Víctor Gómez Pin
Hace sólo unos años, cuando se viajaba a un país cuya lengua es desconocida, un buen consejo era aprender unas cuantas frases elementales relativas a la vida cotidiana. Así, si preguntabas dónde estaba la parada de autobuses, lo más probable es que de la respuesta no te enteraras, pero al menos habías dado un primer paso. Si se trataba de un país como Grecia en el que la dicción de las personas de habla castellana es bastante similar podías por así decirlo dar el pego. Si pedías un vaso de vino blanco en un bar, el problema surgía si en lugar de servirte directamente el camarero preguntaba por tu preferido en un abanico de blancos y tintos, pero en fin…

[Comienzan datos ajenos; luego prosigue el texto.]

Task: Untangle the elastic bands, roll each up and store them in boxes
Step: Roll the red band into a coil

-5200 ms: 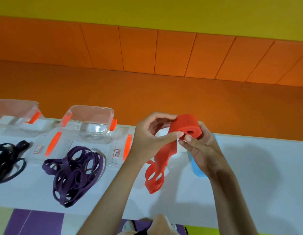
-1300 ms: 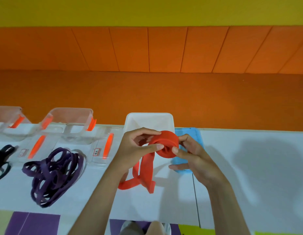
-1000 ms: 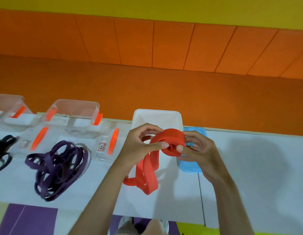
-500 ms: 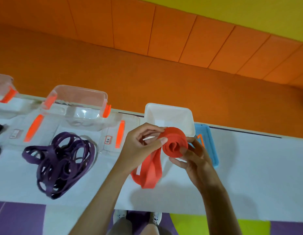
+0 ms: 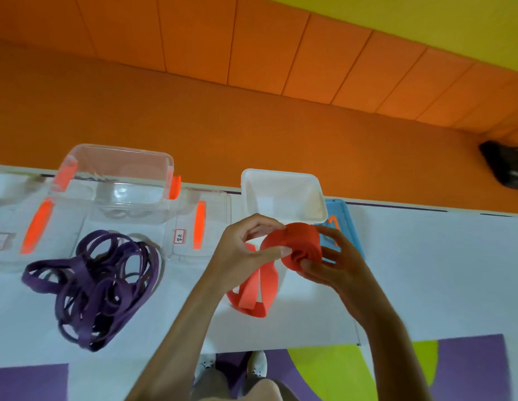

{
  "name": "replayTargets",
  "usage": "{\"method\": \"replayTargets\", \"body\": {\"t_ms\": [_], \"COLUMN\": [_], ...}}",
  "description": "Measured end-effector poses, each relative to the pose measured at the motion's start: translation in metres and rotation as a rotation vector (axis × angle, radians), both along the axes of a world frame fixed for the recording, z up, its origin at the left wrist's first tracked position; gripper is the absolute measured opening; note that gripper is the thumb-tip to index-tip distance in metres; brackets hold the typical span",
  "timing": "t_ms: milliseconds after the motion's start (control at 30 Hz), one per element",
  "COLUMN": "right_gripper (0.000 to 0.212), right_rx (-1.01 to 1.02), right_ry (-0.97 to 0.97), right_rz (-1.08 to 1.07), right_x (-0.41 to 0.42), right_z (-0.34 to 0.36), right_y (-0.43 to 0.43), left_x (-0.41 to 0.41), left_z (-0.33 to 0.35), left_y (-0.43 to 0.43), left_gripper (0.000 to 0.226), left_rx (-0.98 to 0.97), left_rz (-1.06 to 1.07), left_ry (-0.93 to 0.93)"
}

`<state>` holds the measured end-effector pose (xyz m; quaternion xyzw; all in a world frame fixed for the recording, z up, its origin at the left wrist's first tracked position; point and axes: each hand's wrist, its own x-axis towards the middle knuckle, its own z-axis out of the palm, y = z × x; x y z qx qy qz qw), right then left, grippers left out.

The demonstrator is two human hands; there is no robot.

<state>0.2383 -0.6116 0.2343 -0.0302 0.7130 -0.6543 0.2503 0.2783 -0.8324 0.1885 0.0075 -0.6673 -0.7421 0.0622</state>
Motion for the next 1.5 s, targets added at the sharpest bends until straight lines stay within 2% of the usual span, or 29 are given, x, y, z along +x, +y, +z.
{"method": "replayTargets", "body": {"t_ms": [133, 233, 367, 433, 533, 600, 733, 833, 933, 967, 1100, 1267, 1400, 1500], "right_gripper": [0.056, 0.044, 0.047, 0.046, 0.045, 0.051, 0.058, 0.047, 0.04, 0.039, 0.039, 0.041, 0.051, 0.056], "right_rx": [-0.08, -0.233, -0.433, -0.381, -0.14, -0.093, -0.186, -0.27, -0.388, -0.384, -0.14, -0.277, -0.407, -0.368], "right_ry": [0.025, -0.008, -0.084, -0.049, 0.066, 0.078, 0.073, 0.034, -0.066, -0.064, 0.088, 0.033, -0.061, -0.132], "right_rz": [-0.08, -0.152, -0.115, -0.062, 0.007, 0.03, 0.017, 0.029, 0.098, 0.148, 0.267, 0.19, 0.201, 0.285], "right_x": [0.002, 0.002, 0.0, -0.005, -0.016, -0.024, -0.046, -0.063, -0.076, -0.081, -0.101, -0.1, -0.102, -0.101], "right_z": [0.005, 0.004, -0.002, -0.007, -0.011, -0.009, -0.001, -0.004, -0.01, -0.011, -0.01, -0.018, -0.027, -0.032], "right_y": [-0.001, 0.002, 0.007, 0.013, 0.029, 0.04, 0.062, 0.075, 0.089, 0.096, 0.115, 0.117, 0.127, 0.128], "left_x": [-0.004, -0.007, -0.012, -0.013, -0.014, -0.02, -0.033, -0.042, -0.054, -0.057, -0.063, -0.065, -0.058, -0.056], "left_z": [0.003, 0.008, 0.017, 0.019, 0.019, 0.019, 0.022, 0.031, 0.041, 0.043, 0.044, 0.027, 0.037, 0.041], "left_y": [0.007, 0.012, 0.019, 0.022, 0.032, 0.042, 0.064, 0.08, 0.094, 0.098, 0.125, 0.16, 0.156, 0.152], "left_gripper": [0.033, 0.043, 0.051, 0.048, 0.045, 0.04, 0.038, 0.049, 0.047, 0.049, 0.062, 0.034, 0.035, 0.035], "left_rx": [0.004, 0.01, 0.076, 0.073, 0.016, -0.071, -0.173, -0.264, -0.16, -0.132, -0.086, -0.156, -0.189, -0.187], "left_rz": [0.016, -0.047, -0.115, -0.098, -0.048, -0.028, 0.02, 0.034, 0.057, 0.076, 0.183, 0.34, 0.183, 0.144], "left_ry": [-0.017, 0.025, 0.075, 0.087, 0.073, 0.071, 0.088, 0.071, 0.069, 0.076, 0.105, 0.082, -0.032, -0.04]}}
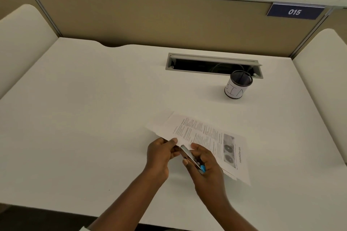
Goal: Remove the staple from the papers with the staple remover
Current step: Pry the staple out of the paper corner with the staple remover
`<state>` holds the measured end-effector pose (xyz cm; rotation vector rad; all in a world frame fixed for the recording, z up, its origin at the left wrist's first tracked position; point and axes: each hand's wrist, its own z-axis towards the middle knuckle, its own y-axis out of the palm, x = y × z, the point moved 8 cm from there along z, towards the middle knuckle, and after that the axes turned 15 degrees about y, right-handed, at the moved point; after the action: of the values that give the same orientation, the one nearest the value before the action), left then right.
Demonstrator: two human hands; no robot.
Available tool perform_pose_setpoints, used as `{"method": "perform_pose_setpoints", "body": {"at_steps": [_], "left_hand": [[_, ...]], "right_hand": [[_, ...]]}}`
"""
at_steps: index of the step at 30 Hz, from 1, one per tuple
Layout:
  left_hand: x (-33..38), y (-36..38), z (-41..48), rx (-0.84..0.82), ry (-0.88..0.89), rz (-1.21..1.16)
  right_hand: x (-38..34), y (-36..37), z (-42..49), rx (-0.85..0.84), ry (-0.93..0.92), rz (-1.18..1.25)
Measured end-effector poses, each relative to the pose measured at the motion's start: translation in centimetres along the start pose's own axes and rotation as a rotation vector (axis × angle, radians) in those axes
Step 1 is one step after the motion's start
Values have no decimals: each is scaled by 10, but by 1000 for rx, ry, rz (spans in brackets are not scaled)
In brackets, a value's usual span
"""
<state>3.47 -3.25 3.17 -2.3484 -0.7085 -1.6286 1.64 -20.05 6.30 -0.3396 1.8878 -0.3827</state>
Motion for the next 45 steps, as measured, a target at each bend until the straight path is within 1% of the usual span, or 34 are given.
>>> {"method": "perform_pose_setpoints", "body": {"at_steps": [3, 6, 12, 16, 18, 22, 25, 30, 36, 45], "left_hand": [[5, -4, 2, 2, 32, 44], [12, -7, 5, -25, 72, 97], [27, -4, 9, -133, 136, 177], [26, 0, 15, -187, 119, 226], [21, -2, 20, -169, 98, 242], [1, -10, 33, -74, 34, 245], [-13, -18, 38, -14, -1, 211], [-29, -29, 41, 47, -8, 182], [-31, -32, 42, 38, 5, 175], [-24, -29, 39, 3, 66, 249]], "right_hand": [[3, 0, -1, -81, 70, 119], [-3, -10, -1, -108, 63, 190], [-25, -24, 15, -42, -45, 74], [-23, -15, 30, -42, -81, 16], [-9, -3, 39, -55, -47, -6], [19, 17, 51, -59, 46, 0], [30, 25, 53, -42, 34, -23], [43, 31, 51, -1, 28, -66], [40, 39, 57, -18, 11, -17], [34, 54, 64, -68, -61, -94]]}}
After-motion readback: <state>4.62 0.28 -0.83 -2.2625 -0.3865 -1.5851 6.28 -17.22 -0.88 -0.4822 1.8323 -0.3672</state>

Hoy todo este esfuerzo por introducirte en el universo lingüístico del otro es inútil. Si llegas por ejemplo a Pekín y preguntas torpemente por la estación de metro, tu interlocutor, sobre todo si es joven, sacará el smartphone, para que introduzcas la pregunta que la máquina traducirá al mandarín (si es el caso) y te dará la respuesta en tu lengua.
Animados por estos hechos hoy tan cotidianos los legos podemos caer en la tentación de estimar que con instrumentos maquinales más sofisticados estaría resuelto el problema de la traducción de textos científicos, por sutiles que fueran; se piensa incluso que las máquinas pueden llegar a tener capacidad de traducir narración o poesía. Un paso más y (guiados ya por una suerte de hybris) se apunta a la creación por esa máquina inteligente de una composición musical, una obra pictórica que responda a un determinado estilo, o un poemario que un humano no sabría distinguir del realizado por un congénere. ¿Cabe pensar que una de estas entidades maquinales, cuya modalidad de aprendizaje aceptaríamos provisionalmente que es similar a la de un científico, está ya en condiciones de emular la tarea de un poeta, un músico o un pintor? Evocaré al respecto una anécdota:
En una sesión reciente de Jakiunde (Academia Vasca de Ciencias, Letras y Artes) en la que académicos de diversas disciplinas reflexionaban sobre el creatividad y las condiciones que la favorecen o dificultan, uno de los ponentes mostró en la pantalla imágenes forjadas por entidades artificiales que parecían tener las características de una obra de arte, algunas de ellas evocadoras quizás de pinturas de Dalí. Pues bien, otro de los participantes, conocido artista plástico, se alzó denunciando la falacia que supondría el considerar como arte aquellas imágenes, que calificó literalmente de cutres.
Por lo furibundo de la reacción entendí que no estaba designando aquello como arte “malo”, sino como algo que nada podía tener que ver con el arte. Otra cosa es que esta (a mi juicio bien fundada) denuncia de una monumental confusión hubiera sido suficientemente argumentada, es decir, que el mencionado artista hubiera llegado a exponer las razones conceptuales de su certeza. Creo que ayudaría en la tarea el tener en cuenta la tripartición kantiana de la razón, tantas veces aquí evocada.
Pues aun suponiendo (¡y es mucho suponer!) que un ente que no se da en la naturaleza inmediata, un ente que exige directa o indirectamente la intervención del hombre (pues eso significa en última instancia el término “artificial”) pudiera ser capaz de un aprendizaje científico, ateniéndose meramente a esa capacidad suya, no puede inferirse que ese ente sería también capaz de dar lugar a una obra de arte.
Pero es que ni siquiera hay seguridad de la premisa, seguridad de que entidades maquinales sean capaces de conocimiento científico en el sentido cabal de la palabra “ciencia”, que implica no sólo capacidad de descripción y previsión sino también capacidad de explicación. Para llegar por sus pasos a este tremendo problema, empezaré en la próxima columna por algunas consideraciones sobre lo que cabe y no cabe atribuir a una máquina, haciendo comparación con las etapas a las que es susceptible de acceder el espíritu humano, a saber, experiencia, conocimiento técnico, conocimiento científico y actividad artístico-creativa.